I came across Feedburner’s Rick Klau’s comment about partial feeds. He says:
First of all, I think the primary justification often given for partial feeds – that it will drive higher clickthroughs back to the publisher’s site – is off-base. As people subscribe to feeds, they subscribe to more feeds. And that means they’re consuming more content, which means that each click out of the feed reader is taking the reader away from more content. In other words, feed reading is consumption-oriented, not transactionally focused. We’ve seen no evidence that excerpts on their own drive higher clickthroughs.
So in summary, partial feed = greedy site owner and no real benefits to the readers.
RSS feeds have been created to make it easier to plow through the mountains of information we want to assimilate every day, and partial feeds are a significant hurdle to that.
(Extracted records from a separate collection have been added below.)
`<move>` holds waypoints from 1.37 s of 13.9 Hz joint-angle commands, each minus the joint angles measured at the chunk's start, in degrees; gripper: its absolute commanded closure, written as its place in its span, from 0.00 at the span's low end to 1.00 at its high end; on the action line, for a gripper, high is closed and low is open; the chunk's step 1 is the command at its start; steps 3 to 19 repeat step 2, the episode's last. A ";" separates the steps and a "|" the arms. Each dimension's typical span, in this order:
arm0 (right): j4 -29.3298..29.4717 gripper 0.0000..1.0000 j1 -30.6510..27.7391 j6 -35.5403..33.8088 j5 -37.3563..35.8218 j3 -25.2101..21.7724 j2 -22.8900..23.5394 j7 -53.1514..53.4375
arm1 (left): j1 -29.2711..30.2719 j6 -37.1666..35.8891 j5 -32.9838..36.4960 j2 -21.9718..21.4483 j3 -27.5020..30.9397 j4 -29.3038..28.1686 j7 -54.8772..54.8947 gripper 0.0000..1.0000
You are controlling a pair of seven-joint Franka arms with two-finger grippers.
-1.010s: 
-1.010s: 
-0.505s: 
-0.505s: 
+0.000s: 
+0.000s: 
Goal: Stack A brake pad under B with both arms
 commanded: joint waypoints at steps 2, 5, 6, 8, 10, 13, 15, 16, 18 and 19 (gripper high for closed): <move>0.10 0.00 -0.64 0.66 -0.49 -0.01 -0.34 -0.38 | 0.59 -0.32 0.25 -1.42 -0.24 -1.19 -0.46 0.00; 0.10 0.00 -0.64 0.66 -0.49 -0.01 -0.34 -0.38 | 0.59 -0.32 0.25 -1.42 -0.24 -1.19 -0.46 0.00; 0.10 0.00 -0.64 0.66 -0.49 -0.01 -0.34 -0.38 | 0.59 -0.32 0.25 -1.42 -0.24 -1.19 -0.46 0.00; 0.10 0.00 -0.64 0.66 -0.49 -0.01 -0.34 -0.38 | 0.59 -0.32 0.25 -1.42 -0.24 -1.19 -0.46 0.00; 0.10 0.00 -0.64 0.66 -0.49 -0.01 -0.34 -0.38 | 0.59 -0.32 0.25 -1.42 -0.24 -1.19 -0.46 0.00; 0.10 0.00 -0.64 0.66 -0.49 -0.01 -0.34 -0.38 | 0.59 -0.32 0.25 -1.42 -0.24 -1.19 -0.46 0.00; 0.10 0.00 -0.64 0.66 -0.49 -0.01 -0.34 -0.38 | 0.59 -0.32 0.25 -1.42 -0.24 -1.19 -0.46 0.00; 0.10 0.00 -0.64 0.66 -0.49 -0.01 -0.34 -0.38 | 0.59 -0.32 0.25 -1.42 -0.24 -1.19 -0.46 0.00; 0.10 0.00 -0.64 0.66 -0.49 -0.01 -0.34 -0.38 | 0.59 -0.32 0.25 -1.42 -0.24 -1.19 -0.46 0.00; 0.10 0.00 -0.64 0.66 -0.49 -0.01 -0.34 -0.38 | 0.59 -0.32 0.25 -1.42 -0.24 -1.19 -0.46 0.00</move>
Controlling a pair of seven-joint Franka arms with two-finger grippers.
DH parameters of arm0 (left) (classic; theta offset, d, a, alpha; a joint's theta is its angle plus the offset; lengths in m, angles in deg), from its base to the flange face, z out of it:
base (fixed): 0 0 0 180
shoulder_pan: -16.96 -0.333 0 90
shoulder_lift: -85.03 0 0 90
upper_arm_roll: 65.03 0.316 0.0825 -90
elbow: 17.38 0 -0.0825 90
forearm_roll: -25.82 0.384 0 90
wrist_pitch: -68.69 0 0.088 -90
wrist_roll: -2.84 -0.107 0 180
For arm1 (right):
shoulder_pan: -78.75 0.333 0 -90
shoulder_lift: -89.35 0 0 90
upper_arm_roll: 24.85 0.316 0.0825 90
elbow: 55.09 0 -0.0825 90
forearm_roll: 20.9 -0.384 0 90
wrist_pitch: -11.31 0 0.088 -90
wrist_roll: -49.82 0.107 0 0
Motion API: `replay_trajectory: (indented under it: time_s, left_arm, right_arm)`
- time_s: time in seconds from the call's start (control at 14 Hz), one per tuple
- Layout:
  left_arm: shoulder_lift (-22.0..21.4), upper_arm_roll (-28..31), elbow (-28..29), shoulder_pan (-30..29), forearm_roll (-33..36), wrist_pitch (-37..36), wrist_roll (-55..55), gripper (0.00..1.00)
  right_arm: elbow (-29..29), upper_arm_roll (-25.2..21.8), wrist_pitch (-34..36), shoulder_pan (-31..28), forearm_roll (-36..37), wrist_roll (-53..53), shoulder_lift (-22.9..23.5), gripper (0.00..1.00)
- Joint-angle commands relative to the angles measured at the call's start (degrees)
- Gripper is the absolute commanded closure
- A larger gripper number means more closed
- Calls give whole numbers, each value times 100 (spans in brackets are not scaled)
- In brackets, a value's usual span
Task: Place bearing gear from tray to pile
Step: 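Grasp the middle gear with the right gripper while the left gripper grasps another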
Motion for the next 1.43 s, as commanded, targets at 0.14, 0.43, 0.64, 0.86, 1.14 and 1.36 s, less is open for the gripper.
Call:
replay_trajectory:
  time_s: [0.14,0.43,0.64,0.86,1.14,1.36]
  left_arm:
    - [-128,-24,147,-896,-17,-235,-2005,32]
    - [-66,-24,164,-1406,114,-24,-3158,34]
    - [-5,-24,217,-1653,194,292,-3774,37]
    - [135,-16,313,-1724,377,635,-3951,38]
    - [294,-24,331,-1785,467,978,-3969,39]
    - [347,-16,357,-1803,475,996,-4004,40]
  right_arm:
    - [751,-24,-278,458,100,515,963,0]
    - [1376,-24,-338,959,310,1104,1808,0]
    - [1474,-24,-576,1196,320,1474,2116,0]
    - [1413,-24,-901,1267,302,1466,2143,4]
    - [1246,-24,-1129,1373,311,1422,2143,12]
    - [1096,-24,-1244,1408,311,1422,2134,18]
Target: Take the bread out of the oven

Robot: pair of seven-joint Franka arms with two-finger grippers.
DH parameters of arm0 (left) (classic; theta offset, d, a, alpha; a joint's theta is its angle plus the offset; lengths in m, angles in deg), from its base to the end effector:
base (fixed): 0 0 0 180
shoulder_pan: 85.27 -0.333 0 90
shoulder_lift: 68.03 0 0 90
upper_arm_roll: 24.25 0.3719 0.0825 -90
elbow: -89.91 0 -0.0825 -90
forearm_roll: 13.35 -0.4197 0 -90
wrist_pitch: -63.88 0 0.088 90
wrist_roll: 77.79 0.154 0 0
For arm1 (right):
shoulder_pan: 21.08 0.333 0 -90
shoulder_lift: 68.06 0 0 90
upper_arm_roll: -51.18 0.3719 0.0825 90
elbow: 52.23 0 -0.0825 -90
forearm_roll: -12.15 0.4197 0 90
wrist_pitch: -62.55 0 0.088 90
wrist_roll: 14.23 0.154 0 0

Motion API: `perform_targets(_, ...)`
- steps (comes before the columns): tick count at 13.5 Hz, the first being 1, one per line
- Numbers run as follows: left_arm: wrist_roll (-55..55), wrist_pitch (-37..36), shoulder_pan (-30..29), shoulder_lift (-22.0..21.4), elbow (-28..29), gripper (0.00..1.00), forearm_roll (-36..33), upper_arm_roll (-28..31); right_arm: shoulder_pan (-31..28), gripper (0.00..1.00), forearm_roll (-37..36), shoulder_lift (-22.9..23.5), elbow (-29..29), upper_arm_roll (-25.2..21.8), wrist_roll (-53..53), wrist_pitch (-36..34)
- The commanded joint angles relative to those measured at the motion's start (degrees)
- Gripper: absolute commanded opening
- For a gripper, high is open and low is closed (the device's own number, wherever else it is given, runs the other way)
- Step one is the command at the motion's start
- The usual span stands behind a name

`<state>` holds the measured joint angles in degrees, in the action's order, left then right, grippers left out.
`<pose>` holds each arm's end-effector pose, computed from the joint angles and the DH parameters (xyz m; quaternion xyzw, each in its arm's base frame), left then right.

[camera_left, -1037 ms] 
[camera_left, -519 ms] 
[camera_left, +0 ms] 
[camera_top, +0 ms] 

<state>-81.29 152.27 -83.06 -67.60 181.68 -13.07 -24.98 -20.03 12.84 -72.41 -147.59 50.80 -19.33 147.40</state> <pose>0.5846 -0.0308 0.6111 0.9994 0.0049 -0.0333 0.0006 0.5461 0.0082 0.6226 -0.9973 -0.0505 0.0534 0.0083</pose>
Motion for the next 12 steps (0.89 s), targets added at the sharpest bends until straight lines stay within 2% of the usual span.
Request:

If 13 of my 15 favourite feeds are full feeds and only two use excerpts, is it possible that, unconsciously, that factor played a role in my decision to “upgrade” these feeds from the enormous Marketing folder to the Marketing Favourites one?
By knowing I wouldn’t have to waste time clicking through to their site and would be able to read the posts while away from an Internet connection or during the routinely web downtime we’re getting in the office these days, these full feeds have made themselves more valuable.
David Churbuck points out that full feeds are also beneficial to Chinese readers, who may be able to read the RSS excerpt but not read the full entry on wordpress.com, for example.
What gets me even more than people posting excerpts only, forcing you to get out of your RSS reader (or at least in the case of NNW, open a new tab), is those who stick advertising at the bottom of their excerpt. Advertising in my feeds feels dirty.
But then, this happens in feeds that belong to companies unscrupulous enough to put so many animated ads within their actual website that it makes my brand new Intel Mac’s fans rev up (and my 16 months old Powerbook hit 100%), and makes me go cross-eyed while trying to read the site’s actual content. But hrmm… that’s one for another post though.
Am I missing any perfectly justifiable reasons to use excerpts?